So my mind was always busy ,,and my friends and I talked about our jobs and how good we are and the people we worked for ,,
Then I was crippled ,,alone every day when my wife was at work ,getting on a potty chair was hell ,,she took care of me until her Mom got me into see a surgeon and he removed part of my spine that was crushing my Sciatica Nerve
I was like a new man ,back to work 9 days after surgery
I was suppose to recover for 6 months ,,I never slowed down
People called me sorry and worthless when I was laid up ,no one knew the pain I had been in
but not listening to my doctors has caught up with me again ,and now I can't get anyone to operate ,,its taken me a long time just to get anyone to manage my pain ,(I messed up and admitted I self medicated to keep working )

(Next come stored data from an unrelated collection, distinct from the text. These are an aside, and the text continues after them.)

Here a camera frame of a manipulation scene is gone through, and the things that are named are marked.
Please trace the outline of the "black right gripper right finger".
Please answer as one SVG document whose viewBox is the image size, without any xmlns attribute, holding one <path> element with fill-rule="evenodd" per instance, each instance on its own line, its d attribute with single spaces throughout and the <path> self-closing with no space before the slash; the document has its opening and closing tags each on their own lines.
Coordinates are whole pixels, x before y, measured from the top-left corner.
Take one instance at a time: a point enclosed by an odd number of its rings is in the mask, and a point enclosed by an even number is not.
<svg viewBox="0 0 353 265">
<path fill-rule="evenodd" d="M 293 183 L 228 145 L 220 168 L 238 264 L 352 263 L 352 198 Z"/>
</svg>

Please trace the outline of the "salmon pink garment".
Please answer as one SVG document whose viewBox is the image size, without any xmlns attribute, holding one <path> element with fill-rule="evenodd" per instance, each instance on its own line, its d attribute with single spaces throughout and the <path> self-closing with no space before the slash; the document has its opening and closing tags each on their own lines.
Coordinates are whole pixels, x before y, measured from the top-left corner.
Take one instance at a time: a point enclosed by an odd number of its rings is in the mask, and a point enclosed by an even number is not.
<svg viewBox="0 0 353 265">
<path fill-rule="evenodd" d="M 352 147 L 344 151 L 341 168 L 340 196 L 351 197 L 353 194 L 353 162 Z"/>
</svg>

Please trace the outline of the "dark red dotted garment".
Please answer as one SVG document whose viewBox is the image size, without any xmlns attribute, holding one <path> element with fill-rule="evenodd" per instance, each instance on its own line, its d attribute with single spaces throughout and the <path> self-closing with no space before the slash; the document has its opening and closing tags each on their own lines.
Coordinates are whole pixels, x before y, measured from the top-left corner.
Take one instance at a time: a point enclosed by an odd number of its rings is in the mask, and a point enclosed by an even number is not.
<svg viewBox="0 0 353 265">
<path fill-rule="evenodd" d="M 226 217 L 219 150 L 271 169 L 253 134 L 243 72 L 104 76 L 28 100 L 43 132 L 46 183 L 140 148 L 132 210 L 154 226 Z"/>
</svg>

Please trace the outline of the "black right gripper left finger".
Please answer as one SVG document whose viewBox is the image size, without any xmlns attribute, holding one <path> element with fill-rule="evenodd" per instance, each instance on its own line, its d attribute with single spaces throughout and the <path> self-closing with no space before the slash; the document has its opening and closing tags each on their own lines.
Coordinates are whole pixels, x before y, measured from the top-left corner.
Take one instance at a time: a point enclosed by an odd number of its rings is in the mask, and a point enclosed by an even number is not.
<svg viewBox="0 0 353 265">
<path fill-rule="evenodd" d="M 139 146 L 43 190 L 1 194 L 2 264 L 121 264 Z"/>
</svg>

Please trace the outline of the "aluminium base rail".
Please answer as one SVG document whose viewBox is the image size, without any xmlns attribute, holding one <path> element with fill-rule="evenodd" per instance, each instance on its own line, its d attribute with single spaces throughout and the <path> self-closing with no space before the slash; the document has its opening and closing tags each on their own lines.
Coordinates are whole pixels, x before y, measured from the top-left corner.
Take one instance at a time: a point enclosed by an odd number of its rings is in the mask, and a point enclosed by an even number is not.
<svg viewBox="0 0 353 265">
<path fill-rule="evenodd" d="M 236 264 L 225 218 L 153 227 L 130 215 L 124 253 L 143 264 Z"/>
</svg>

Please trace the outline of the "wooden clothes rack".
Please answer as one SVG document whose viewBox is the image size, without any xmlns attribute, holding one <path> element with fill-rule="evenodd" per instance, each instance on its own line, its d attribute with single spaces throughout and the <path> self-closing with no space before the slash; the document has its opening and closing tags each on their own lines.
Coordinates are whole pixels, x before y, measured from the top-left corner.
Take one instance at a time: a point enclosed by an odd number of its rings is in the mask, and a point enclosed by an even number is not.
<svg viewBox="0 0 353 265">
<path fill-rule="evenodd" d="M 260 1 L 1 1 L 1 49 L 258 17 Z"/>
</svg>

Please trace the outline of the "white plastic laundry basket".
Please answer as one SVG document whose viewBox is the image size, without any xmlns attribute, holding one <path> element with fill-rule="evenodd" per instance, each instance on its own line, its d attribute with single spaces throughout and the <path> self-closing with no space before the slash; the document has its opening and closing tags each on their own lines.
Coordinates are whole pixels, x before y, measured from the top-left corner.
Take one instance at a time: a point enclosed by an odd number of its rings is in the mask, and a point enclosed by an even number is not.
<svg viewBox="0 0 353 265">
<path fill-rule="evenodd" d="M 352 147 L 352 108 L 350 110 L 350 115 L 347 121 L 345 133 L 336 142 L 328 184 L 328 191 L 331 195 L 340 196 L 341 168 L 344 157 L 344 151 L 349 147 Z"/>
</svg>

Now I am alone again ,,my son is with me on weekends and my kids visit from time to time ,,
but they ask how I keep from going nuts ,,I keep my mind busy and I control what I think ..I don't allow drama in my life and I refuse to sit and dwell on the negative things that have happened to me in my life
I share some of my stories ,,just to say I have done it all
and now I am reduced to this ,,but if I can fight you can too
But I am a cave and a water fall men
I was happy snowed in for 2 weeks at a time with just my wife
her and I and no one else swimming and making love by a mountain stream
Hanging out in caves and caverns
But I do tend to talk a lot now
Its not always easy to keep my mind busy and off of my pain
sometimes typing makes my shoulder hurt until it burns ,then I have to quit
then its music and a movie time
It is all about perspective ,,
Echoing · 61-69, F
Blessings to you! @rckt148 Yes, no doubt about it, perspective and attitude AND staying busy is the key.